Liang Zongzheng, Chen Songchao, Yang Yuanyuan, Zhou Yue, Shi Zhou
Institute of Agricultural Remote Sensing and Information Technology Application, College of Environmental and Resource Sciences, Zhejiang University, Hangzhou 310058, China.
INRA Unité InfoSol, Orléans 45075, France; UMR SAS, INRA, Agrocampus Ouest, Rennes 35000, France.
Sci Total Environ. 2019 Oct 1;685:480-489. doi: 10.1016/j.scitotenv.2019.05.332. Epub 2019 May 28.
Soil organic carbon (SOC) is a key factor in soil fertility and structure and plays an important role in the global carbon cycle. However, SOC causes a large uncertainty in Earth System Models for predicting future climate change. The GlobalSoilMap (GSM) project aims to provide global digital soil maps of primary functional soil properties at six standard depth intervals (0-5, 5-15, 15-30, 30-60, 60-100, and 100-200 cm) with a grid resolution of 90 × 90 m. Currently, few SOC national products that meet the GSM specifications are available. This study describes the three-dimensional spatial modeling of SOC maps according to GSM specifications. We used 5982 soil profiles collected during the Second National Soil Survey of China, along with 16 environmental covariates related to soil formation. The results were obtained by parallel computing over tiles of 100 × 100 km, and the predictions for the tiles were subsequently merged into a single SOC map for the whole of China per standard GSM depth interval. For each standard GSM depth interval, SOC contents and their uncertainties were predicted and mapped at a spatial resolution of approximately 90 m using bootstrapping. Southwestern and northeastern China had higher SOC contents than the rest of China did, whereas northwestern China had a lower SOC content. The range of the coefficient of determination for the six depth intervals ranged from 0.35 to 0.02, and the mean SOC content was 17.86-8.67 g kg. Both these values decreased strongly with increasing soil depth. Cropland SOC content was lower than that of forest and grassland. The results of variable importance show that SoilGrids data were the best predictors for defining the soil-landscape relationship during regression modeling for SOC. These SOC maps can provide a data source for environmental modeling, a benchmark against which to evaluate and monitor SOC dynamics, and a guide for the design of future soil surveys.

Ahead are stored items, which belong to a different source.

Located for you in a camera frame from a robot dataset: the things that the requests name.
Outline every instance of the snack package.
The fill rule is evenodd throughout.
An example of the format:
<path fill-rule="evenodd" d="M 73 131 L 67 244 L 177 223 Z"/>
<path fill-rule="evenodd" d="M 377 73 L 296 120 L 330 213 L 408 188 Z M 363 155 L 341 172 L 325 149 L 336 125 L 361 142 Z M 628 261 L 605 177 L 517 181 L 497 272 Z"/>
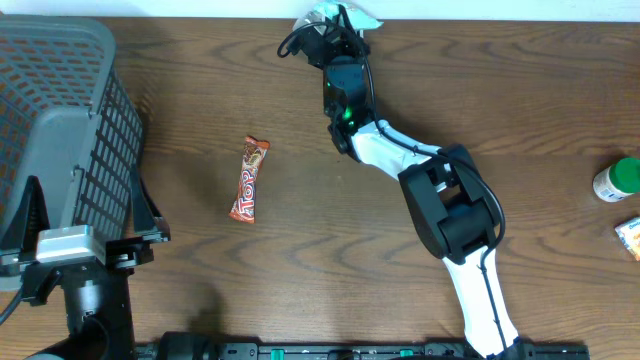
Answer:
<path fill-rule="evenodd" d="M 238 183 L 238 196 L 229 212 L 232 218 L 253 224 L 255 220 L 256 179 L 262 160 L 269 149 L 268 141 L 258 141 L 251 136 L 244 139 L 242 172 Z"/>
<path fill-rule="evenodd" d="M 640 218 L 616 226 L 616 233 L 627 250 L 640 261 Z"/>

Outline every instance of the wood grain surface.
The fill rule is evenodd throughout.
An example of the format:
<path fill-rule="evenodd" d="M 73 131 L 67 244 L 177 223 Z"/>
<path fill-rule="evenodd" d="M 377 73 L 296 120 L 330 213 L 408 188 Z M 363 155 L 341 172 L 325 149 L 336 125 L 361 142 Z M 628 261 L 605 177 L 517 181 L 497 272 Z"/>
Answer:
<path fill-rule="evenodd" d="M 143 175 L 173 235 L 130 279 L 138 341 L 464 336 L 398 184 L 336 152 L 321 72 L 277 58 L 292 21 L 101 21 L 149 114 Z M 640 358 L 640 263 L 613 231 L 640 197 L 606 204 L 591 188 L 638 154 L 640 24 L 388 21 L 367 39 L 380 113 L 425 143 L 465 144 L 499 196 L 498 273 L 520 334 L 584 342 L 594 360 Z M 227 216 L 246 134 L 272 143 L 255 225 Z M 57 289 L 0 327 L 0 359 L 65 336 Z"/>

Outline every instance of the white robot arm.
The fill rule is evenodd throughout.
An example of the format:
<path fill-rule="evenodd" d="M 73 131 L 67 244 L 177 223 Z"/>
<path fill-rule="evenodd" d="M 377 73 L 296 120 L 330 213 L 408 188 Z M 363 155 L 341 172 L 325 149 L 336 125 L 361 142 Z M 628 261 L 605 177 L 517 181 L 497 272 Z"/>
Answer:
<path fill-rule="evenodd" d="M 385 120 L 379 120 L 379 126 L 388 136 L 401 140 L 411 147 L 437 153 L 440 149 L 433 145 L 423 145 L 391 128 Z M 404 147 L 396 145 L 380 134 L 375 124 L 370 123 L 358 129 L 352 137 L 352 144 L 358 159 L 368 165 L 382 170 L 392 178 L 398 180 L 398 174 L 412 165 L 420 165 L 431 158 L 426 155 L 415 154 Z M 451 171 L 449 164 L 445 170 Z M 445 182 L 435 185 L 440 192 L 447 186 Z M 518 331 L 509 319 L 507 309 L 500 290 L 498 274 L 496 272 L 495 251 L 490 251 L 486 257 L 484 266 L 490 287 L 487 288 L 481 269 L 482 254 L 489 249 L 483 246 L 464 258 L 463 264 L 456 264 L 448 258 L 443 258 L 444 264 L 451 274 L 453 285 L 456 288 L 460 306 L 465 321 L 465 337 L 469 344 L 482 356 L 499 354 L 504 347 L 509 347 L 518 337 Z M 494 318 L 493 305 L 489 295 L 491 291 L 493 302 L 502 335 Z"/>
<path fill-rule="evenodd" d="M 484 357 L 498 355 L 518 337 L 495 267 L 493 250 L 504 235 L 498 200 L 464 147 L 421 144 L 378 118 L 369 47 L 345 7 L 338 9 L 321 22 L 299 21 L 278 55 L 302 51 L 309 64 L 323 70 L 324 113 L 331 119 L 334 145 L 398 180 L 420 240 L 451 274 L 468 342 Z M 460 193 L 443 201 L 438 193 L 448 187 Z"/>

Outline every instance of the gray basket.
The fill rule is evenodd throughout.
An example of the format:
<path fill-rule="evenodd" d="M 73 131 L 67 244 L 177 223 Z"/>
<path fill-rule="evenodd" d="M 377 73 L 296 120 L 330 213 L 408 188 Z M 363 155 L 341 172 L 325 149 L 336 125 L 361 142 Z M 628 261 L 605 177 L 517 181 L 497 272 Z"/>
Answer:
<path fill-rule="evenodd" d="M 52 228 L 89 224 L 101 240 L 122 236 L 143 126 L 114 56 L 98 22 L 0 16 L 0 239 L 29 175 Z"/>

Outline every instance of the black cable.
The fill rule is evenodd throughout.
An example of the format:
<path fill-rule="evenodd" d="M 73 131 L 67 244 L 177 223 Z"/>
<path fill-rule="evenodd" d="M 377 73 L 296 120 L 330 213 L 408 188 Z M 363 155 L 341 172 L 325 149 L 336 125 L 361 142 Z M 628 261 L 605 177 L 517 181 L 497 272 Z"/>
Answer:
<path fill-rule="evenodd" d="M 22 301 L 22 292 L 23 292 L 23 288 L 21 287 L 20 290 L 18 290 L 16 295 L 13 297 L 13 299 L 11 299 L 11 302 L 9 302 L 9 305 L 7 305 L 7 307 L 2 311 L 2 314 L 0 314 L 0 325 L 2 325 L 5 321 L 7 321 L 9 316 L 11 316 L 11 314 L 13 314 L 13 312 L 16 310 L 18 305 L 20 305 L 20 301 Z"/>
<path fill-rule="evenodd" d="M 102 356 L 100 356 L 100 360 L 105 360 L 109 356 L 109 347 L 111 346 L 111 337 L 109 336 L 109 332 L 107 331 L 107 328 L 104 326 L 102 321 L 98 320 L 95 316 L 85 317 L 84 318 L 85 323 L 87 322 L 87 320 L 90 320 L 98 324 L 98 326 L 100 327 L 100 329 L 102 329 L 102 332 L 104 333 L 106 344 L 105 344 L 104 351 L 102 352 Z"/>
<path fill-rule="evenodd" d="M 343 17 L 343 21 L 345 22 L 345 25 L 347 23 L 350 24 L 350 22 L 348 20 L 348 16 L 346 14 L 346 11 L 344 10 L 344 6 L 342 6 L 342 5 L 340 5 L 340 15 Z M 295 29 L 294 31 L 292 31 L 282 41 L 282 43 L 280 43 L 280 46 L 278 46 L 278 56 L 281 57 L 281 58 L 287 57 L 290 54 L 290 51 L 287 50 L 287 52 L 285 54 L 282 54 L 282 49 L 284 48 L 284 46 L 287 45 L 289 43 L 289 41 L 291 41 L 291 39 L 293 39 L 295 36 L 300 34 L 303 30 L 306 30 L 306 29 L 311 28 L 311 27 L 316 27 L 316 26 L 332 27 L 332 28 L 342 32 L 347 37 L 350 37 L 351 40 L 353 42 L 355 42 L 355 44 L 358 46 L 358 50 L 362 54 L 362 60 L 363 60 L 364 68 L 365 68 L 365 70 L 367 72 L 367 80 L 369 82 L 369 96 L 371 97 L 371 99 L 369 100 L 370 101 L 370 103 L 369 103 L 370 111 L 371 111 L 371 115 L 373 117 L 373 123 L 375 124 L 376 129 L 378 130 L 380 135 L 384 136 L 387 140 L 391 141 L 392 143 L 394 143 L 394 144 L 396 144 L 396 145 L 398 145 L 400 147 L 403 147 L 405 149 L 411 150 L 416 154 L 429 156 L 429 157 L 432 157 L 434 159 L 438 159 L 438 160 L 443 161 L 443 162 L 448 162 L 448 163 L 451 163 L 453 165 L 458 165 L 459 166 L 458 169 L 462 169 L 463 171 L 465 171 L 476 183 L 478 183 L 478 185 L 480 185 L 480 187 L 482 187 L 482 189 L 485 191 L 485 193 L 487 195 L 489 195 L 491 200 L 494 202 L 494 204 L 496 206 L 496 209 L 497 209 L 497 212 L 498 212 L 498 224 L 500 225 L 500 230 L 498 232 L 498 235 L 496 236 L 496 241 L 493 243 L 492 246 L 487 246 L 487 250 L 480 257 L 480 271 L 482 271 L 484 282 L 485 282 L 485 286 L 487 287 L 487 292 L 488 292 L 488 295 L 489 295 L 489 302 L 491 303 L 491 308 L 493 310 L 493 316 L 495 318 L 494 321 L 495 321 L 496 326 L 498 328 L 498 333 L 500 334 L 500 339 L 502 341 L 502 347 L 506 351 L 507 350 L 507 345 L 506 345 L 506 341 L 505 341 L 505 338 L 504 338 L 504 333 L 502 331 L 502 326 L 500 325 L 500 319 L 499 319 L 499 316 L 498 316 L 498 310 L 496 308 L 495 300 L 493 298 L 493 291 L 491 290 L 491 284 L 489 283 L 489 277 L 487 275 L 487 267 L 485 265 L 485 261 L 487 259 L 487 256 L 493 250 L 495 250 L 495 248 L 500 244 L 500 242 L 504 238 L 504 234 L 506 232 L 506 217 L 504 215 L 504 210 L 502 208 L 502 205 L 500 204 L 500 201 L 498 200 L 498 197 L 493 192 L 493 190 L 491 190 L 489 185 L 487 185 L 487 183 L 484 180 L 482 180 L 482 178 L 480 177 L 478 171 L 476 169 L 474 169 L 470 164 L 467 164 L 466 162 L 458 160 L 458 159 L 449 158 L 448 156 L 445 156 L 445 155 L 442 155 L 442 154 L 438 154 L 438 153 L 435 153 L 435 152 L 431 152 L 431 151 L 426 151 L 426 150 L 420 149 L 417 145 L 416 146 L 410 146 L 408 144 L 405 144 L 404 142 L 402 142 L 402 141 L 392 137 L 391 135 L 387 134 L 386 131 L 384 130 L 384 128 L 382 128 L 380 126 L 379 119 L 378 119 L 378 113 L 377 113 L 377 109 L 376 109 L 376 92 L 375 92 L 375 86 L 374 86 L 374 82 L 373 82 L 373 74 L 372 74 L 372 71 L 371 71 L 371 66 L 369 65 L 369 59 L 367 57 L 367 53 L 366 53 L 366 50 L 365 50 L 364 40 L 355 33 L 355 30 L 349 30 L 349 29 L 347 29 L 347 28 L 345 28 L 343 26 L 340 26 L 339 24 L 336 24 L 336 23 L 333 23 L 333 22 L 330 22 L 330 21 L 317 21 L 317 22 L 304 24 L 304 25 L 300 26 L 299 28 Z"/>

土壤有机碳(SOC)是土壤肥力和结构的关键因素,在全球碳循环中发挥着重要作用。然而,土壤有机碳在预测未来气候变化的地球系统模型中造成了很大的不确定性。全球土壤地图(GSM)项目旨在提供六个标准深度间隔(0 - 5、5 - 15、15 - 30、30 - 60、60 - 100和100 - 200厘米)的主要功能性土壤属性的全球数字土壤地图,网格分辨率为90×90米。目前,符合GSM规范的土壤有机碳国家产品很少。本研究描述了根据GSM规范进行的土壤有机碳地图三维空间建模。我们使用了在中国第二次全国土壤普查期间收集的5982个土壤剖面,以及16个与土壤形成相关的环境协变量。结果是通过对100×100公里的图块进行并行计算获得的,随后将这些图块的预测结果合并为每个标准GSM深度间隔的全中国单一土壤有机碳地图。对于每个标准GSM深度间隔,使用自抽样法以约90米的空间分辨率预测并绘制了土壤有机碳含量及其不确定性。中国西南部和东北部的土壤有机碳含量高于中国其他地区,而中国西北部的土壤有机碳含量较低。六个深度间隔的决定系数范围为0.35至0.02,平均土壤有机碳含量为17.86 - 8.67克/千克。这两个值都随着土壤深度的增加而显著降低。农田土壤有机碳含量低于森林和草地。变量重要性结果表明,SoilGrids数据是土壤有机碳回归建模期间定义土壤 - 景观关系的最佳预测因子。这些土壤有机碳地图可为环境建模提供数据源,为评估和监测土壤有机碳动态提供基准,并为未来土壤调查的设计提供指导。